Pictures are to be dropped from the copy. Retype the listing exactly.

━━━ DATA EXTRACT

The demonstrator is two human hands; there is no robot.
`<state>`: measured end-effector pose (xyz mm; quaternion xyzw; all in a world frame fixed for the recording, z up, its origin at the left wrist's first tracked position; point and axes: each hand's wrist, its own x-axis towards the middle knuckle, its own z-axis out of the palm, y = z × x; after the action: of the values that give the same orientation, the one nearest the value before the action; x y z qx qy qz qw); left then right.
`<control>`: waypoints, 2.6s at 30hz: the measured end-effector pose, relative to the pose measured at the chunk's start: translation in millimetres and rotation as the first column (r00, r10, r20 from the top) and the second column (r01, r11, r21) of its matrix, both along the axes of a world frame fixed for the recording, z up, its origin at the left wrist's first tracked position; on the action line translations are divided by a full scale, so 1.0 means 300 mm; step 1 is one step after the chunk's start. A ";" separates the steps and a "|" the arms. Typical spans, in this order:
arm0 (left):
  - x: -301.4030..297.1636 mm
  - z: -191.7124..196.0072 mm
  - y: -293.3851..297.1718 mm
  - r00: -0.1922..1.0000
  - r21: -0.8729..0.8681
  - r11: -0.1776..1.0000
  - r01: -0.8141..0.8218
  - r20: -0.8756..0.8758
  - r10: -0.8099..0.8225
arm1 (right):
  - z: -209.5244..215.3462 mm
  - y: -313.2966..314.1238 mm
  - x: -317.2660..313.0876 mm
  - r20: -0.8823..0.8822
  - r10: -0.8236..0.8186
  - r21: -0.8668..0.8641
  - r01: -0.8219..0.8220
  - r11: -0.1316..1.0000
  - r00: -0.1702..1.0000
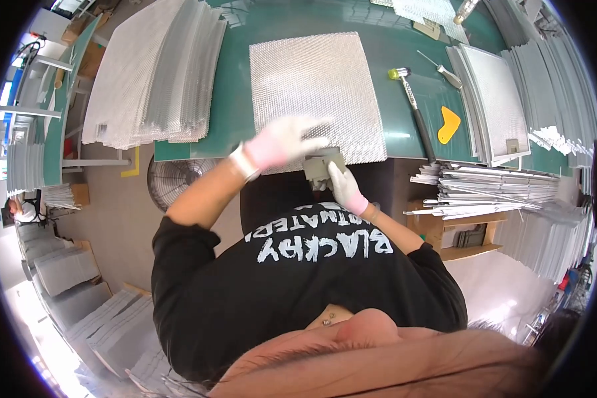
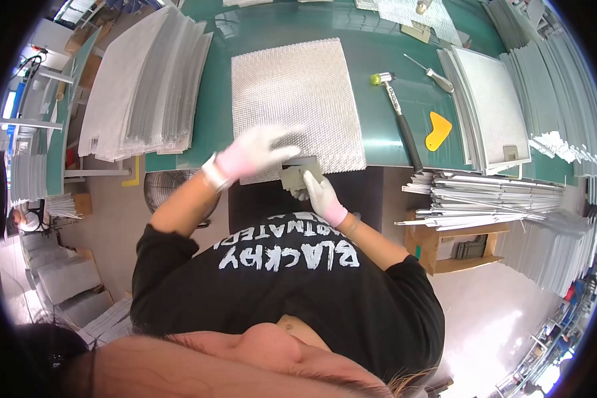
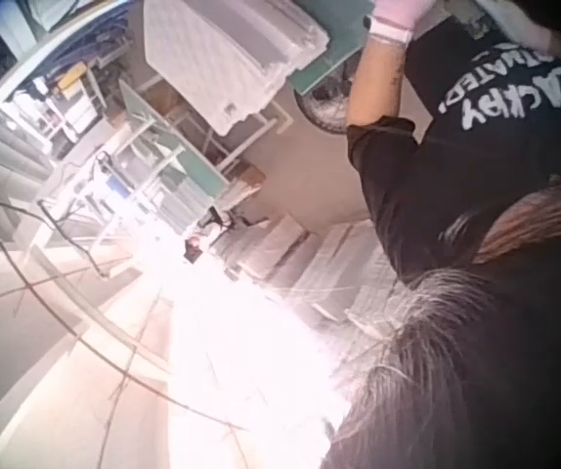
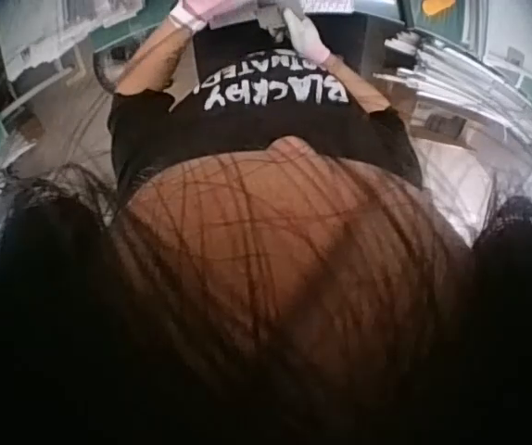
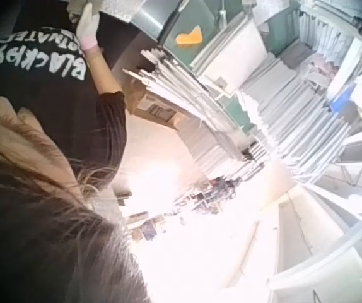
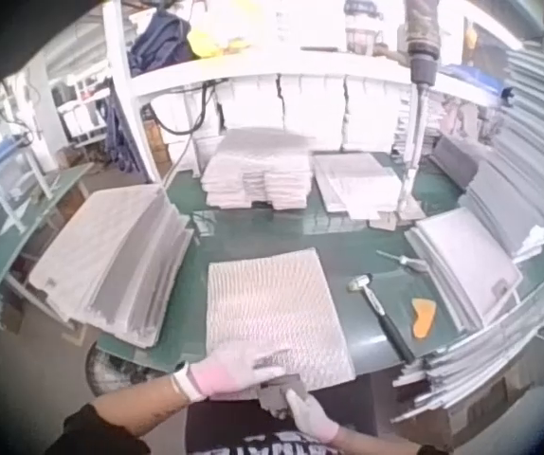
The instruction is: Assembling mesh range hood filters by inserting them into metal frames and securing them.
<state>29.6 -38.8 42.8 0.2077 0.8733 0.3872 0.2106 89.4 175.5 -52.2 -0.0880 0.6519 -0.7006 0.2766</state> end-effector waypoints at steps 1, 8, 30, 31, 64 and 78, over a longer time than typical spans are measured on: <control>-0.063 -0.038 0.024 0.800 -0.246 0.968 -0.041 -0.589 -0.116 | 0.011 -0.007 0.000 0.067 -0.074 -0.005 0.074 0.997 0.995; 0.008 -0.121 0.295 0.830 -0.458 0.887 -0.061 -0.516 -0.209 | -0.132 0.126 0.050 0.085 -0.652 -0.161 0.656 0.737 0.753; 0.038 -0.105 0.291 0.836 -0.480 0.875 -0.067 -0.505 -0.214 | -0.027 0.142 -0.016 0.275 -0.492 -0.050 0.524 0.850 0.826; 0.040 -0.109 0.287 0.834 -0.484 0.872 -0.071 -0.509 -0.215 | -0.024 0.135 -0.003 0.280 -0.505 -0.062 0.540 0.840 0.817; 0.022 -0.109 0.309 0.857 -0.521 0.852 -0.053 -0.462 -0.229 | -0.098 0.136 -0.034 0.500 -0.307 -0.152 0.431 0.890 0.810; 0.060 -0.094 0.329 0.799 0.215 0.902 0.374 -0.569 -0.195 | -0.040 1.173 -0.114 -0.469 0.334 0.832 0.536 -0.144 0.818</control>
<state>47.8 59.9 14.6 0.4685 0.7813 0.4119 -0.0206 55.1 527.4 -64.2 0.0097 0.9965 0.0803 -0.0206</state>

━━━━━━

OUTPUT FOR THIS TASK:
The demonstrator is two human hands; there is no robot.
`<state>`: measured end-effector pose (xyz mm; quaternion xyzw; all in a world frame fixed for the recording, z up, its origin at the left wrist's first tracked position; point and axes: each hand's wrist, its own x-axis towards the middle knuckle, its own z-axis out of the palm, y = z × x; after the action: of the values that give the same orientation, the one nearest the value before the action; x y z qx qy qz qw); left then right.
`<control>`: waypoints, 2.6s at 30hz: the measured end-effector pose, relative to the pose measured at the chunk's start: translation in millimetres and rotation as the first column (r00, r10, r20 from the top) and the second column (r01, r11, r21) of its matrix, both along the axes of a world frame fixed for the recording, z up, its origin at the left wrist's first tracked position; on the action line translations are divided by a full scale, so 1.0 means 300 mm; step 1 is one step after the chunk's start. A ";" separates the steps and a "|" the arms. Typical spans, in this order:
arm0 (left):
  - x: -301.4030..297.1636 mm
  - z: -191.7124..196.0072 mm
  - y: -293.3851..297.1718 mm
  - r00: -0.1922..1.0000
  - r21: -0.8729..0.8681
  - r11: -0.1776..1.0000
  - r01: -0.8141..0.8218
  - r20: -0.8756..0.8758
  - r10: -0.8099..0.8225
arm1 (right):
  - z: -209.5244..215.3462 mm
  - y: -313.2966..314.1238 mm
  - x: -317.2660..313.0876 mm
  - r20: -0.8823..0.8822
  - r10: -0.8236..0.8186
  - r21: -0.8668..0.8641
  - r01: -0.8219..0.8220
  - r11: -0.1316..1.0000
  - r00: -0.1702..1.0000
The instruction is: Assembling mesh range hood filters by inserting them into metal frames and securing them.
<state>29.6 -38.8 42.8 0.2077 0.8733 0.3872 0.2106 89.4 175.5 -52.2 -0.0880 0.6519 -0.7006 0.2766</state> end-effector waypoints at steps 1, 8, 30, 31, 64 and 78, over a longer time than typical spans are measured on: <control>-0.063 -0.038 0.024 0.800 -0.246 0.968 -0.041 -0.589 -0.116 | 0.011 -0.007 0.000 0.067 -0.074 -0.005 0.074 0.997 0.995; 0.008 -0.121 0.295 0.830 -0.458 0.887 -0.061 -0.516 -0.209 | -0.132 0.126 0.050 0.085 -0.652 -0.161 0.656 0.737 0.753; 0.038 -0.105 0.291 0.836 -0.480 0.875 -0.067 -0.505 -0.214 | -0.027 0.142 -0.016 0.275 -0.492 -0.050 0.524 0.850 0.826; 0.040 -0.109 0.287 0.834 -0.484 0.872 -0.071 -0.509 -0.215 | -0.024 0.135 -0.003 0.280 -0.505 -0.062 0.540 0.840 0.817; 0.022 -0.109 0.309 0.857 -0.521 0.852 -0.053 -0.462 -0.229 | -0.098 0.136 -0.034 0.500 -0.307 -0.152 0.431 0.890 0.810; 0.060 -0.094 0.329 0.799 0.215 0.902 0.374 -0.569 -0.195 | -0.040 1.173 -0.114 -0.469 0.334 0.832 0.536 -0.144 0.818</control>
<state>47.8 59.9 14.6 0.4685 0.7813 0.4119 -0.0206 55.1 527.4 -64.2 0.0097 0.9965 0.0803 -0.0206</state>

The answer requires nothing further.